At the same time, I see this problem, the original text has the solution and ideas, but forgive me is a slag, I can not understand the mathematical formula

　　

My idea is that if the first given is B (the string given is abbreviated to STR), then all strings starting with a will be in front of Str.

What is the number of strings that start with a?

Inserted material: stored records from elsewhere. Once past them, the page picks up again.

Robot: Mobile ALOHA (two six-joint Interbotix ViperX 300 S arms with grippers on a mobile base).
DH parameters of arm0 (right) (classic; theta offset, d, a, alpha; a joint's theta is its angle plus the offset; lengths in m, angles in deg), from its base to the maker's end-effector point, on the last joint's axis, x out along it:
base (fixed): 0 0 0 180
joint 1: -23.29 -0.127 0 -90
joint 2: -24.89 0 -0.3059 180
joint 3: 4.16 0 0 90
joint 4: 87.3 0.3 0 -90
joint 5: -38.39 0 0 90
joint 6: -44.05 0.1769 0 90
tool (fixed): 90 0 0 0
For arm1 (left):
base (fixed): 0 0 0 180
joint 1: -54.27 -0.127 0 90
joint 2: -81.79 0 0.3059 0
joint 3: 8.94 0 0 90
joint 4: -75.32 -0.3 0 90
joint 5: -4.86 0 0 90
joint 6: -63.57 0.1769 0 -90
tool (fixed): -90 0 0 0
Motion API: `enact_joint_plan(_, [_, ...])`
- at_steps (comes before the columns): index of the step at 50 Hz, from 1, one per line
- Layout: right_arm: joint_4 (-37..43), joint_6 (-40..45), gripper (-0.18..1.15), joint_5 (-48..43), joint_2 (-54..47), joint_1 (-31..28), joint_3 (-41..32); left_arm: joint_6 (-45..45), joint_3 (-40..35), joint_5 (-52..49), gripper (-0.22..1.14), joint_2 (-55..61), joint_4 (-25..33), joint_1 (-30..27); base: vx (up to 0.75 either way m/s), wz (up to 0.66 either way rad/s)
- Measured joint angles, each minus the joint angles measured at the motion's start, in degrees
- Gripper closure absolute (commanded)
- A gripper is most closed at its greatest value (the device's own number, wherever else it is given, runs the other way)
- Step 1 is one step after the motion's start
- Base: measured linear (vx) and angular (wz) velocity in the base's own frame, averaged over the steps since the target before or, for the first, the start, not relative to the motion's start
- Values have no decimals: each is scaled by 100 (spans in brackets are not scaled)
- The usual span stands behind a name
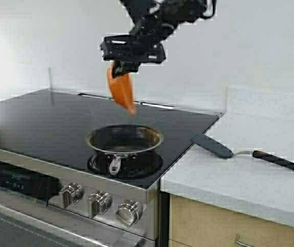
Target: Add oil to the pan and cook the shrimp and serve it
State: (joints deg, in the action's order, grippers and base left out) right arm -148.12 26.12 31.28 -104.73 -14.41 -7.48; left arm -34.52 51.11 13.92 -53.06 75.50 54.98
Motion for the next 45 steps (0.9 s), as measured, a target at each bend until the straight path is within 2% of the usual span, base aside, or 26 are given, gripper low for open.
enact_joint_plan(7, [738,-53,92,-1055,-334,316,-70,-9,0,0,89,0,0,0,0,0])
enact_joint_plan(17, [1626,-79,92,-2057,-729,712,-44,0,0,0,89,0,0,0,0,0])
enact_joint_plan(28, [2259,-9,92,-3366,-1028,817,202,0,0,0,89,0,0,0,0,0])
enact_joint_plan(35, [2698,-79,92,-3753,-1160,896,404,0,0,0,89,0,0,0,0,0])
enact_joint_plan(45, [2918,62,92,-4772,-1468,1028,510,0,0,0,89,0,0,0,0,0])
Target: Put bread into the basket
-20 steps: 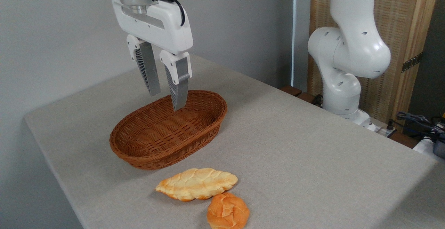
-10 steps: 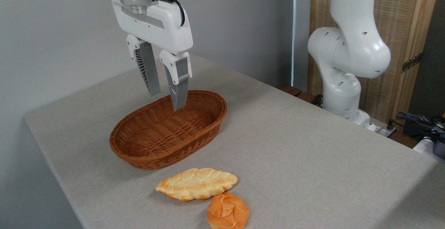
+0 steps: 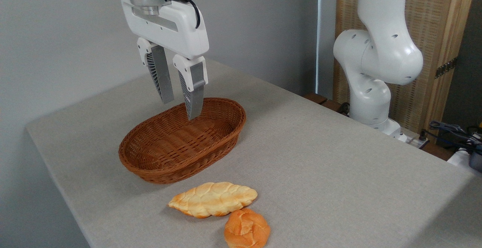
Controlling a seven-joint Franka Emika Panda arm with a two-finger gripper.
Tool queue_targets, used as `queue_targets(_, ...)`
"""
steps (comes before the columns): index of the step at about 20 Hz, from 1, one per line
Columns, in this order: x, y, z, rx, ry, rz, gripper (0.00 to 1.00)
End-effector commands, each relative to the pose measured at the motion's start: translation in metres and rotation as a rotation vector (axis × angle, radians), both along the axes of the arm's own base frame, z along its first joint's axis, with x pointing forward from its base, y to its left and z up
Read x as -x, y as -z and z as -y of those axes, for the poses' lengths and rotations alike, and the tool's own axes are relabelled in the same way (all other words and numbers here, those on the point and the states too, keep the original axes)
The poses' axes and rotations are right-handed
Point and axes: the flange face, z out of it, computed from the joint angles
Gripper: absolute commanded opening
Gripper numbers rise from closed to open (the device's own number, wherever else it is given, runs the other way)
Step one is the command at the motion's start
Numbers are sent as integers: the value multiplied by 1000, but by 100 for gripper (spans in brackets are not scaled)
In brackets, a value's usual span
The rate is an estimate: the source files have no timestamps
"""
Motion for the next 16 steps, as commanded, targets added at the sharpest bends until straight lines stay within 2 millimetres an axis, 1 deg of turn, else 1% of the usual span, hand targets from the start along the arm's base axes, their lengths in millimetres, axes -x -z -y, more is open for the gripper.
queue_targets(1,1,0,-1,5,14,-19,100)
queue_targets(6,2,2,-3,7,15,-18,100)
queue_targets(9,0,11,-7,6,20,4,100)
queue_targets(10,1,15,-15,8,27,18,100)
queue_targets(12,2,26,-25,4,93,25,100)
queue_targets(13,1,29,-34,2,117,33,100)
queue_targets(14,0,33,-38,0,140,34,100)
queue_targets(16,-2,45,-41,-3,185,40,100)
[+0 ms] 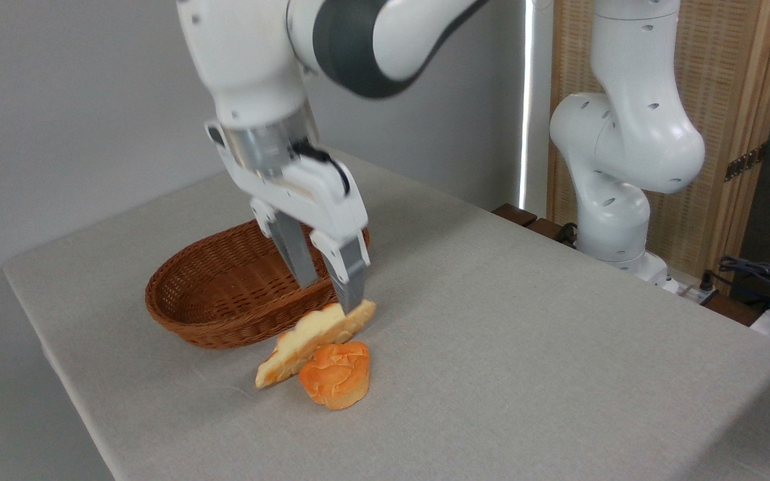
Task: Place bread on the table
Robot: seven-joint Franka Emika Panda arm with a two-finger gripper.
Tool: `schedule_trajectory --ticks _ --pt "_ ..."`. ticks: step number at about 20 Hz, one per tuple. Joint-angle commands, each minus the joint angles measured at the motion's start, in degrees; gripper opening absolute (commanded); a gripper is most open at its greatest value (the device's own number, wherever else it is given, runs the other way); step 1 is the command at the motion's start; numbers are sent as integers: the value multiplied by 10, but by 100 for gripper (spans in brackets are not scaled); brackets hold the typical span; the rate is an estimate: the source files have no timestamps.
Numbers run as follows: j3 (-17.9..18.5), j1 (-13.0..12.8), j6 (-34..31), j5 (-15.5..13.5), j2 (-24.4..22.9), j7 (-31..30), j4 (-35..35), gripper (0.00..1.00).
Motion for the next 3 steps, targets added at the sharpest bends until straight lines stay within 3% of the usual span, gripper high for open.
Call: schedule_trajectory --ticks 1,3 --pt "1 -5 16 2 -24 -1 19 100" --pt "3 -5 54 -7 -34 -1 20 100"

Is the 11-bit character that follows all permutations, which is the factorial of 11.

If the first bit is C, then all strings starting with a or B will be in front of STR, i.e. 2*11! (Note that the factorial of 11, not 11), and so on, can be used to know the number of strings that precede str when the first bit is any character.

Second, second, the idea is the same as the first, you can also know that the second is any character when the number of strings in front of STR, and so on, after the following characters are counted, add all the results

However, this time there is a problem, in this question 12 characters are fixed, so if the first bit is not a, is B, then a in the following characters will appear, and B will not appear again, so in the above calculation, can not be directly in the dictionary order to calculate, In the calculation of each bit, according to the order of the characters that have not yet appeared, to arrange the order of the characters do not appear, specific to the comments in the code, do not understand the place of the debug step-by-step look.

/*** existing ' ABCDEFGHIJKL ' 12 characters, sort all of their permutations in dictionary order, give any set of permutations, and say the rent arrangement is the number of small in all permutations * SYSTEM.OUT.PRINTLN (Getsortnum ("Abcdefghi Jlk ")); 1 * SYSTEM.OUT.PRINTLN (Getsortnum ("Hgebkflacdji")); 302715242 * SYSTEM.OUT.PRINTLN (Getsortnum ("Gfkedhjblcia")); 260726926*/     Public Static intgetsortnum (String value) {//record characters and non-appearing character sequences that have occurredString sort = "ABCDEFGHIJKL"; //record number of results        intres = 1;  for(intI=0;i<value.length (); i++) {            //take the characters of each of you in turn            Charc =Value.charat (i); //View the current order of the characters in all characters            intHead =Sort.lastindexof (c); //calculate the number of strings in frontRes + = ((head-i) *factorial (11-i)); //modifies the character order, swapping the currently occurring characters to the front of the character//because we don't care about the order of the characters that have already appeared, we just need to know which characters are present and the dictionary order of the characters that don't appear .//so just throw the characters in front of you.Sort =Change (sort, head); }        returnRes; }        /*** Ask for factorial *@paramI *@return     */     Public Static intFactorial (inti) {if(i==0)return0; intresult = 1;  for(; i>1;i--) {result*=i; }        returnresult; }        /*** Put string a bit to the front *@paramSTR *@paramA *@paramb *@return     */     Public StaticString change (String str,inta) {Char[] chars =Str.tochararray (); Chartemp =Chars[a];  for(inti=a;i>0;i--) {Chars[i]= Chars[i-1]; } chars[0] =temp; returnstring.valueof (chars); }    

Perhaps I am not very clear, I am a novice, multi-understanding, can look at the code, there is nothing wrong place welcome point

The existing ' ABCDEFGHIJKL ' 12 characters, sorting all its permutations in dictionary order, gives any set of permutations, and says the rent arrangement is the number one small in all permutations.